Friday, August 2, 2013

Ice Coffee Hot Water

It is July. It was 4:00pm. It was my second hour with clients in Epcot and the sun was hot, my friends. I was roasting as I walked, keeping pace with the clients who took decided to turn right and walk a mile to get to the place that was a five minute walk if they had turned left. Note to self: client's need to be checked for maps.

Anyway, I had 15 minutes where I could either broil some more in the sun or go into the Norwegian bakery and order an iced coffee. I was really looking forward to the ice cold and wanted the tabu whipped cream they pile on top of iced coffee.

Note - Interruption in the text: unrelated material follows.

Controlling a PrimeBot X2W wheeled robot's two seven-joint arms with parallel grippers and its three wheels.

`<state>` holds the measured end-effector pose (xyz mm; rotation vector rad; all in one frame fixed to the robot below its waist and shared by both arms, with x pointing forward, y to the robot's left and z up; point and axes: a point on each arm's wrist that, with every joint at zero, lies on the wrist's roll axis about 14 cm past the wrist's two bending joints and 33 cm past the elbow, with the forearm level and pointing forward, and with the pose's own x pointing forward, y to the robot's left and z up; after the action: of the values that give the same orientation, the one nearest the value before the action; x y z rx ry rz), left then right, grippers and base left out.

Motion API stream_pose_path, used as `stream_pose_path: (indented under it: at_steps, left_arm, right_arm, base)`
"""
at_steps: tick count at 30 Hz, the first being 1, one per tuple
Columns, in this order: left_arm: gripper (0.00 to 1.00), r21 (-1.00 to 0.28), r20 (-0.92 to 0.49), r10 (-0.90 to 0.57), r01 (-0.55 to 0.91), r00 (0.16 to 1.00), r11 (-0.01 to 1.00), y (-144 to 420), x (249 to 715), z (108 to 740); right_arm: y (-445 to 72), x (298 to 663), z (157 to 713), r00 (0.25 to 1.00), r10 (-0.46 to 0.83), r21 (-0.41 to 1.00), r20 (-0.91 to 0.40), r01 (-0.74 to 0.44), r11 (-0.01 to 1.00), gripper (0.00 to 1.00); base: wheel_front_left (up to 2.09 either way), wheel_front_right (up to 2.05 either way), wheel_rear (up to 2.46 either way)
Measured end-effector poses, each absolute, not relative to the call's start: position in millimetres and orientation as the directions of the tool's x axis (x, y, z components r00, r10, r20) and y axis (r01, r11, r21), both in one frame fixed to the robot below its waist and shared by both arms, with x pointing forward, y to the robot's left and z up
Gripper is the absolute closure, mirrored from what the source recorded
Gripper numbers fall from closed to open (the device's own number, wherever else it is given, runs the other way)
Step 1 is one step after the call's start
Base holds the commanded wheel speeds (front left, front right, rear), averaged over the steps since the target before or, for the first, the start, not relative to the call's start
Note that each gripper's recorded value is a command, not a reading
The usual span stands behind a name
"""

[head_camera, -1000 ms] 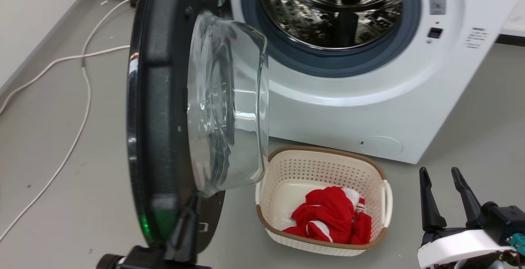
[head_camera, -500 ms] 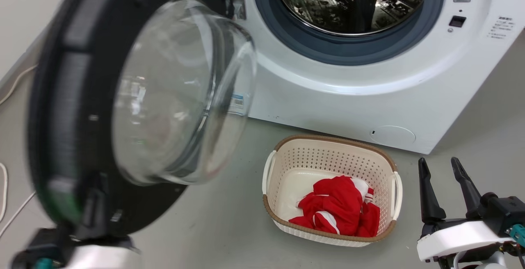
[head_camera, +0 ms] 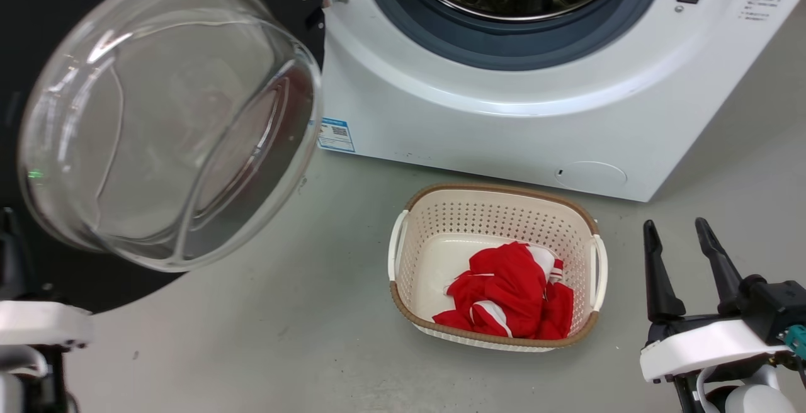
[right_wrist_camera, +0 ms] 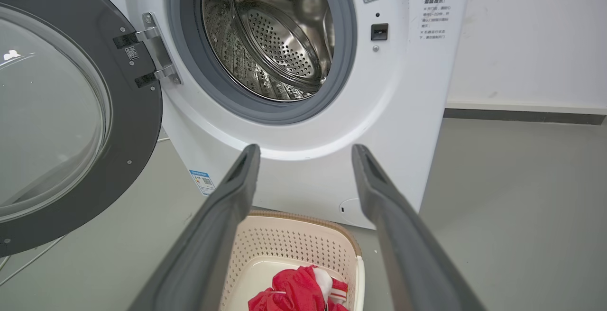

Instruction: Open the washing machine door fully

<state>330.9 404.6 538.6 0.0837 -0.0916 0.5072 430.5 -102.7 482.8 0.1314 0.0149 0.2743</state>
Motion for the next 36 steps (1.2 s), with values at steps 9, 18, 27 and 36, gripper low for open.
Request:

I am asked for my order. I say I want an ice coffee. They ask me what flavor and point to the small sign listing four flavors. Four flavors that sound cloyingly sweet. I pause and take the time to realize all four will had mean that there is loads of sugar in the iced coffee. I ask if they have plain iced coffee. They don't. I ask which flavor is the least sweet. A five minute conversation in Norwegian ensues between two workers as they debate the answer to my question. He finally answers me with 'Chocolate mocha.'  

I pause again. I realize I mis-phrased the question. I should have asked with flavor has the least added sugar. These neophytes of food composition have not the slightest idea that there is probably more sugar in the chocolate mocha flavor because the acidity of chocolate must be counteracted to produce a sweet flavor. In this pause I also realize that, without even tasting any of the flavors, I am facing four drinks full of sugar and have no earthly reason to need that sugar in my body. I don't even want anything sweet. I want cold and wet. I wanted the whipped cream but I don't need the collateral damage - and lets face it, thunder thighs Jane - you don't need the whipped cream, either. 

I ask for a diet coke.

Fast forward to yesterday. I find myself in new hot water when I am buying almond milk. Next to the containers of  unsweetened almond milk are the flavored coffee creamers - chemicals and fats but I didn't care. I see if any are free of hydrogenated oils.  I decide to see if any are sugar free. One brand fits both labels. There is a sugar free french vanilla and sugar free hazelnut.  It only comes in the larger size.I buy the sugar free hazelnut and make myself an ice coffee at home. Then I make a second. When I am making dinner last evening I realize if I pour this stuff over ice and espresso flavored vodka and splash a little heavy cream over the top, I can make a delicious 'sugar free' White Russian.

I throw away the creamer. It is not wasting food - chemicals and fats are not 'food.' It is not wasting money when I learn from the experience. I realize the aftertaste of the flavoring was nasty.

Even with the best intentions, I have to maintain consistent vigilance  in keeping the pounds off.

So be it.

Do you fight with yourself?

Jane~

2 comments:

Marion Shaw said...

Hi Jane! Well, I was reading along and it didn't seem like you to buy that creamer. And that didn't feel quite right--and then you threw it away. Jane truly being Jane. Good story with good eating morals too. :D

Vickie said...

I think of the process you describe as setting the taste buds (and therefore the WANTS) up for a really hard time. Much easier to live with taste buds (and therefore WANTS) with realistic (whole food, real food) expectations.